Она зарыдала, наконец, но это были не тихие слёзы отчаяния, а рыдания полного, абсолютного краха. Все её планы, вся её хрупкая надежда на будущее рухнули в один миг.
Чан сидел перед ней на коленях, не в силах ничего сказать, ничего сделать. Он чувствовал себя последним подонком. Его попытка искупления обернулась ещё большим кошмаром.
В этот момент в дверь без стука ворвался Чанбин. Его лицо было искажено гневом и болью. —Чан! Мы должны поговорить! Я не могу молчать об этой… — он замолк, увидев картину перед собой: рыдающую Соёнь в свадебном платье и Чана на коленях перед ней.
— Что… что здесь происходит? — спросил он, его гнев сменился на confusion.
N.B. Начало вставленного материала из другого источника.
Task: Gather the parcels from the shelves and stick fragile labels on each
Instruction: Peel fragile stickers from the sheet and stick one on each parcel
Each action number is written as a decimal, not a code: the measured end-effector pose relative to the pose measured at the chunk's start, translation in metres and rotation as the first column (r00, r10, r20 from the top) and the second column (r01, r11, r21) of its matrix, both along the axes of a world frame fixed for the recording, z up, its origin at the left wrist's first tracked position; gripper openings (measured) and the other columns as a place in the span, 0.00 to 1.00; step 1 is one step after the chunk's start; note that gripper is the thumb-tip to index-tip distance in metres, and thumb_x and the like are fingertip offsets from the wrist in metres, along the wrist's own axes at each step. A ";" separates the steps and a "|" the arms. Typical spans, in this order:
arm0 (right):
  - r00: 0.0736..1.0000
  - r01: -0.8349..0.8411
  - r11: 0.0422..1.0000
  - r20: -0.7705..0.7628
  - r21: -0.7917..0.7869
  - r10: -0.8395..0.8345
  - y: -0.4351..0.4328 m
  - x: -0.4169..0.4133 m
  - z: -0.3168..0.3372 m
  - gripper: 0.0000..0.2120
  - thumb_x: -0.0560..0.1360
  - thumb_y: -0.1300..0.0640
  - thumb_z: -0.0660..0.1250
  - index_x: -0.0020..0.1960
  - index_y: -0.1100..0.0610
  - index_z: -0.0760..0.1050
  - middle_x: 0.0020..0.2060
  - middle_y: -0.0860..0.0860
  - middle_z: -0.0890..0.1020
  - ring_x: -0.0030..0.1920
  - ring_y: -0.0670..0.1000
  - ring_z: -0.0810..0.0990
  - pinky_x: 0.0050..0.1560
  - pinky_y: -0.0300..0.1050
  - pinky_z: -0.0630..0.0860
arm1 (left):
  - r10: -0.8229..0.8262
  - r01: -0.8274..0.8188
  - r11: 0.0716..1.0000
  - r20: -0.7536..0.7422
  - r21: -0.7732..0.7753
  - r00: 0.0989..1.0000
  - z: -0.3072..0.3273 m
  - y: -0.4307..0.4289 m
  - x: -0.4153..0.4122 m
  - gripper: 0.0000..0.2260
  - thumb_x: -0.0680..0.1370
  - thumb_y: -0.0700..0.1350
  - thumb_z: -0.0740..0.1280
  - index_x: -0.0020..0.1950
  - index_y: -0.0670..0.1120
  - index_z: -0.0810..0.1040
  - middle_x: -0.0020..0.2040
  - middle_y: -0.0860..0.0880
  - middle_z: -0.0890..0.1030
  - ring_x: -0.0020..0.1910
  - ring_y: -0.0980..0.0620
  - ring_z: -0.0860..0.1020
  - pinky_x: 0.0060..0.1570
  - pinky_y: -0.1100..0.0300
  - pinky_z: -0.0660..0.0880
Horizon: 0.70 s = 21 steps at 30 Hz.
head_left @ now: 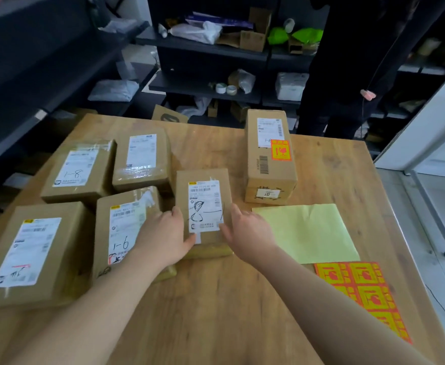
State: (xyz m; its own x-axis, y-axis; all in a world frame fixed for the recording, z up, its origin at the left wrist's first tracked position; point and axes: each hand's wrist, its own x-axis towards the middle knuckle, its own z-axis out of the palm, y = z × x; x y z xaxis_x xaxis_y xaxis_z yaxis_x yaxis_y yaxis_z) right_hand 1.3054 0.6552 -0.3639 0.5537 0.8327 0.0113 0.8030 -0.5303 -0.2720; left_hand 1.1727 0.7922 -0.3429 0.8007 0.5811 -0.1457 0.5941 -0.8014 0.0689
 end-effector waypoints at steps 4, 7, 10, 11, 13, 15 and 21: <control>0.982 0.088 0.996 -0.167 -0.017 -0.089 0.004 -0.010 -0.011 0.19 0.80 0.47 0.55 0.67 0.57 0.59 0.40 0.52 0.76 0.37 0.54 0.74 0.33 0.46 0.68 | -0.023 0.024 0.998 0.027 -0.053 0.999 -0.005 -0.003 0.002 0.25 0.75 0.59 0.62 0.64 0.43 0.69 0.49 0.47 0.78 0.47 0.46 0.77 0.41 0.55 0.75; 0.971 0.135 0.991 -0.198 -0.007 -0.134 -0.010 -0.017 -0.010 0.19 0.80 0.47 0.57 0.65 0.57 0.61 0.39 0.50 0.75 0.36 0.53 0.72 0.33 0.47 0.68 | 0.002 0.012 0.988 0.089 -0.155 0.996 -0.006 -0.013 -0.009 0.22 0.74 0.58 0.65 0.60 0.45 0.70 0.49 0.47 0.76 0.49 0.46 0.76 0.45 0.53 0.75; 0.970 0.159 0.987 -0.187 -0.008 -0.158 -0.041 -0.036 -0.006 0.21 0.79 0.45 0.57 0.67 0.56 0.62 0.36 0.49 0.75 0.35 0.52 0.70 0.34 0.46 0.67 | 0.001 0.029 0.977 0.140 -0.212 0.990 -0.005 -0.033 -0.029 0.26 0.74 0.59 0.66 0.65 0.45 0.69 0.57 0.46 0.76 0.56 0.46 0.75 0.50 0.53 0.73; 0.968 0.170 0.985 -0.189 0.000 -0.167 -0.053 -0.044 -0.005 0.22 0.79 0.45 0.58 0.67 0.56 0.63 0.37 0.49 0.76 0.36 0.51 0.70 0.34 0.46 0.66 | -0.003 0.041 0.975 0.169 -0.219 0.986 -0.005 -0.042 -0.037 0.26 0.74 0.59 0.66 0.66 0.45 0.69 0.59 0.47 0.76 0.57 0.46 0.75 0.51 0.54 0.73; 0.964 0.190 0.982 -0.190 0.015 -0.184 -0.077 -0.064 -0.003 0.22 0.78 0.43 0.58 0.67 0.55 0.64 0.38 0.49 0.79 0.37 0.52 0.74 0.34 0.46 0.66 | -0.024 0.080 0.971 0.238 -0.227 0.971 -0.006 -0.058 -0.055 0.26 0.73 0.60 0.66 0.65 0.46 0.70 0.60 0.48 0.77 0.56 0.48 0.76 0.49 0.55 0.73; 0.966 0.199 0.980 -0.166 -0.001 -0.196 -0.100 -0.085 -0.002 0.25 0.78 0.42 0.57 0.69 0.55 0.62 0.41 0.50 0.81 0.41 0.54 0.79 0.34 0.46 0.66 | -0.056 0.131 0.962 0.298 -0.237 0.953 -0.007 -0.074 -0.076 0.24 0.73 0.59 0.66 0.64 0.47 0.71 0.59 0.51 0.77 0.54 0.51 0.77 0.46 0.60 0.71; 0.960 0.253 0.967 -0.120 -0.031 -0.255 -0.144 -0.141 -0.008 0.28 0.78 0.42 0.56 0.73 0.54 0.58 0.42 0.49 0.82 0.42 0.54 0.80 0.34 0.45 0.66 | -0.094 0.184 0.946 0.318 -0.268 0.943 -0.020 -0.112 -0.125 0.26 0.72 0.59 0.67 0.66 0.50 0.70 0.61 0.54 0.77 0.55 0.52 0.77 0.46 0.60 0.73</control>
Чан медленно поднялся. Его щека горела от пощёчины. —Уходи, Бин. Сейчас не время.
— Нет, время как раз подходящее! — Чанбин снова вспыхнул. — Я пришёл сказать тебе, что это безумие должно прекратиться! Ты не можешь жениться на ней! Это… это кощунство!
— Она беременна, — тихо сказал Чан.
Слова повисли в воздухе. Чанбин замер с открытым ртом, его гнев испарился, сменившись шоком таким сильным, что он пошатнулся. —Что? — он посмотрел на Соёнь, на её плоский живот, потом на Чана. — От… от тебя?
Чан молча кивнул.
Чанбин медленно покачал головой, отступая к двери. —Нет… нет, это уже слишком. Это уже за гранью добра и зла. — Его голос дрожал. — Ты не просто монстр… ты… я не знаю, что ты. Поздравляю с ребёнком, — он бросил это с такой горькой иронией, что Чан вздрогнул. — Надеюсь, он не унаследует твою… сущность.
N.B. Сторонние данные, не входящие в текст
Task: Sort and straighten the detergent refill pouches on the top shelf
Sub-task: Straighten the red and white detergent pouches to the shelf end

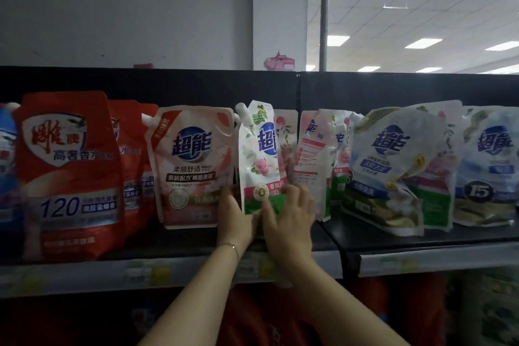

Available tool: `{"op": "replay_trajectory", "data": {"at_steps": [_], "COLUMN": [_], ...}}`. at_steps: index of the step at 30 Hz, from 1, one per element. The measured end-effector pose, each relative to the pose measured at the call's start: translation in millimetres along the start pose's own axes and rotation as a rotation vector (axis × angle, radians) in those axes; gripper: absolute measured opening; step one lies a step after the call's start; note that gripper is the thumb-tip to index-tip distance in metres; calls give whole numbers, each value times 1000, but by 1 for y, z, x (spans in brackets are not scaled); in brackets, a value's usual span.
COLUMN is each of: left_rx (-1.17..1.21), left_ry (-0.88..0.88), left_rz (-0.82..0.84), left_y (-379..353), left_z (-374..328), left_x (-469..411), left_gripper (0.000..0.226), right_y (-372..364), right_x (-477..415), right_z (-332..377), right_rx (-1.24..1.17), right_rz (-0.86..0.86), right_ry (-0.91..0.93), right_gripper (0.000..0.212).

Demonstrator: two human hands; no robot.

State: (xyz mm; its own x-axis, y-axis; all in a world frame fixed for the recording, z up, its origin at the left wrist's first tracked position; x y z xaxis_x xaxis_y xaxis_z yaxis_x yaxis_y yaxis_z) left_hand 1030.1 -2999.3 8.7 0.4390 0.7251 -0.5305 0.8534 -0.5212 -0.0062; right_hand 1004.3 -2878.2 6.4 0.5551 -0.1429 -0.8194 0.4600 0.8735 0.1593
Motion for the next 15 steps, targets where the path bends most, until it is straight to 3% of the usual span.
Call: {"op": "replay_trajectory", "data": {"at_steps": [3,8,11,15], "left_rx": [-58,-103,-96,-151], "left_ry": [0,-30,-18,-69], "left_rz": [-36,-212,-254,-281], "left_y": [0,6,8,6], "left_z": [4,3,3,2], "left_x": [-1,-3,-4,-3], "left_gripper": [55,28,13,24], "right_y": [0,-17,-24,-27], "right_x": [-16,-27,-33,-29], "right_z": [-18,-33,-43,-46], "right_rx": [-130,-263,-343,-463], "right_rz": [-26,307,362,437], "right_ry": [-267,-630,-737,-728], "right_gripper": [44,59,71,107]}}
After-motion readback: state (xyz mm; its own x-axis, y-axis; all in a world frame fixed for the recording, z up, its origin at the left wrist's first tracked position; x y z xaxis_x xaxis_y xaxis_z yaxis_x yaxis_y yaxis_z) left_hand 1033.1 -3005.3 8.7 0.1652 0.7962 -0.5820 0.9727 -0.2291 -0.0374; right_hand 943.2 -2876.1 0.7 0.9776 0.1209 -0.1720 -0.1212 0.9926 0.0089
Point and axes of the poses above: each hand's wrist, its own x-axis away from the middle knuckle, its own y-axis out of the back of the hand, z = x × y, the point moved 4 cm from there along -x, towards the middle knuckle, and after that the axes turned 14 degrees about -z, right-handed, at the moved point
Он развернулся и ушёл, хлопнув дверью. На этот раз это звучало как приговор.
Чан остался один с рыдающей Соёнь. Его телефон завибрировал. Сообщение от Чонина: «Ребята в шоке. Джисон грозится всё разнести. Что делать?»
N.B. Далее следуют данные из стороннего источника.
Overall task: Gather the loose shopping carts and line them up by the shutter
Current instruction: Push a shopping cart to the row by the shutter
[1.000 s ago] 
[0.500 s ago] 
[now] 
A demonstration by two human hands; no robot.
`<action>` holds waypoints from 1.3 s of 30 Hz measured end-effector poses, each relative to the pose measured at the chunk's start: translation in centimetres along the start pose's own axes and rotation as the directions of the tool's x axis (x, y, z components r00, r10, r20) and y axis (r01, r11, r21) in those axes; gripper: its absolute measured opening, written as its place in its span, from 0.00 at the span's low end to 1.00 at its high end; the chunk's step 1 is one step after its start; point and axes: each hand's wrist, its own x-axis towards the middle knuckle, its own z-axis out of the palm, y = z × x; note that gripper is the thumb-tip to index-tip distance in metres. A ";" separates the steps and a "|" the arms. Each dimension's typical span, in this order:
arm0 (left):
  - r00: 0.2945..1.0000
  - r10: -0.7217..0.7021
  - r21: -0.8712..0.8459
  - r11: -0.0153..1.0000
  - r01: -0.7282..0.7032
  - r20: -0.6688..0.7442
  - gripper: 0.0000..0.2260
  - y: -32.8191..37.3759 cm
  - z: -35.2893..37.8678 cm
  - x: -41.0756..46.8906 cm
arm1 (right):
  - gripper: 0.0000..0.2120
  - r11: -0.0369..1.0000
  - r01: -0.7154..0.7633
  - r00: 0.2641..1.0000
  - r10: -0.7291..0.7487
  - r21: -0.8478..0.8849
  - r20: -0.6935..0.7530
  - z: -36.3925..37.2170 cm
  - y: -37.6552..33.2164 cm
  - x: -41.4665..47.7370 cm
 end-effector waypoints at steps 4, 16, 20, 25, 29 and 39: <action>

Чан выключил телефон. Ему было плевать. Весь его план, всё его искупление рухнуло в одночасье, превратившись в ещё более сложную, ещё более ужасную ловушку. Он посмотрел на Соёнь, на её трясущиеся плечи, и впервые за долгое время почувствовал не ярость, не холод, а всепоглощающий, панический страх. Страх перед будущим. Перед тем монстром, которым он стал. И перед тем ребёнком, который теперь навсегда будет напоминанием о его самом страшном преступлении.